● RECORDS
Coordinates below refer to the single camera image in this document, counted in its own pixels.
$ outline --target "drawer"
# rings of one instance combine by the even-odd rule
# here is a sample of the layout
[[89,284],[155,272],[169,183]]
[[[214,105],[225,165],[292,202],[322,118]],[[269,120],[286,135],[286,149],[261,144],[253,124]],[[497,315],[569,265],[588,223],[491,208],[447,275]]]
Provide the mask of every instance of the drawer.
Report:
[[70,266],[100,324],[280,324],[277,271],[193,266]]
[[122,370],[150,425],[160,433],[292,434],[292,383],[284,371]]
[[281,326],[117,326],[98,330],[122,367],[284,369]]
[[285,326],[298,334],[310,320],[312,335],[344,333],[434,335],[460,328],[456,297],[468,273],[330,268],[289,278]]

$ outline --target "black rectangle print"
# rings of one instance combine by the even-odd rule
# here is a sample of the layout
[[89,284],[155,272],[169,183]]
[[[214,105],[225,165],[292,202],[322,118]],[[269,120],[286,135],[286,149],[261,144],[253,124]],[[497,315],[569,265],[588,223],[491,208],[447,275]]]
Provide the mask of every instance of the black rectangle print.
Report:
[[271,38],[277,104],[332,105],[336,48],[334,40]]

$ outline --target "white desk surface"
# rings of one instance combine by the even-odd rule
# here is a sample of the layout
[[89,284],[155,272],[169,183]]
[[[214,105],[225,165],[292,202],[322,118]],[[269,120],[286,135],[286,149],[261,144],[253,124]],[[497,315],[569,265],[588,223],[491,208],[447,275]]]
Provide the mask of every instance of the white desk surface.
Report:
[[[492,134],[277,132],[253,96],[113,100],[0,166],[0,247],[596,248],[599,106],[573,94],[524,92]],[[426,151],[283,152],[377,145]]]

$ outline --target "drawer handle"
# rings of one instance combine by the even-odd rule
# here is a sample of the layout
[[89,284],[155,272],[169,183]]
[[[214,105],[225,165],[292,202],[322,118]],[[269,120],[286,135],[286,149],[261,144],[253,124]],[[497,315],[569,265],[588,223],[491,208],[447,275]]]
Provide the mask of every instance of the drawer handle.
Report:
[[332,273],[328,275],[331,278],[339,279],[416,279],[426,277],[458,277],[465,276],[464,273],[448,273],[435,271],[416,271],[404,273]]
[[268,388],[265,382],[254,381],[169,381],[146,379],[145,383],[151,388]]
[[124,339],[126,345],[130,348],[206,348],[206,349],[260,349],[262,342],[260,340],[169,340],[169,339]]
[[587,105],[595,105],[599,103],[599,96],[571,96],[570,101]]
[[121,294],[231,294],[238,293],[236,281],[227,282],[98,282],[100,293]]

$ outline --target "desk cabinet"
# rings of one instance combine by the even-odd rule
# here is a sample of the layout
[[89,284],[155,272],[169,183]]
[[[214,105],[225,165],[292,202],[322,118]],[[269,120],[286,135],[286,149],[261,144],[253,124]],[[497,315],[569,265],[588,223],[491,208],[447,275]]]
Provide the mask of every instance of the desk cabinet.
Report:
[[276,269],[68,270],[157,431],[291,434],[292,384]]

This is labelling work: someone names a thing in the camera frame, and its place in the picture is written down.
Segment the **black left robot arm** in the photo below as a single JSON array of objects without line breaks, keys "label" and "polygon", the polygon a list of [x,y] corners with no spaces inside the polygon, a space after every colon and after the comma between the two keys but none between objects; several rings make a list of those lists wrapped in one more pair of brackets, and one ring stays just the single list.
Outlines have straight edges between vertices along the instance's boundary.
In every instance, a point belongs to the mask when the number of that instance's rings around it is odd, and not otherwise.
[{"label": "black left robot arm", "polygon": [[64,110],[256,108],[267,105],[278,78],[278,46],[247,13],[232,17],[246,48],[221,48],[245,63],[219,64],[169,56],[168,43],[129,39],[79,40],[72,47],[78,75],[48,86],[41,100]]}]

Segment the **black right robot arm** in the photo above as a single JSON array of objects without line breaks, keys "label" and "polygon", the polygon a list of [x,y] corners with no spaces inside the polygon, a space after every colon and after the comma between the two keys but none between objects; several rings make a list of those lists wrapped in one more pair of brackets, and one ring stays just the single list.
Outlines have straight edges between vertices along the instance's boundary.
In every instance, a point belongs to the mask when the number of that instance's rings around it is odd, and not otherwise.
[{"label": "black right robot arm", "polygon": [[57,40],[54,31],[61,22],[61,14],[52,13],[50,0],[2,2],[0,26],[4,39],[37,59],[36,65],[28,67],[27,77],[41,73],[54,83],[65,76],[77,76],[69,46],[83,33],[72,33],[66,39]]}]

● HOW TO COMPLETE THIS TASK
Search the entries for the word "camera" and copy every line that has it.

● RESULT FOR THIS TASK
Coordinates below refer to the single camera image in this document, counted in its own pixels.
This is labelling work: someone names a thing in the camera frame, and its place in the picture is written down.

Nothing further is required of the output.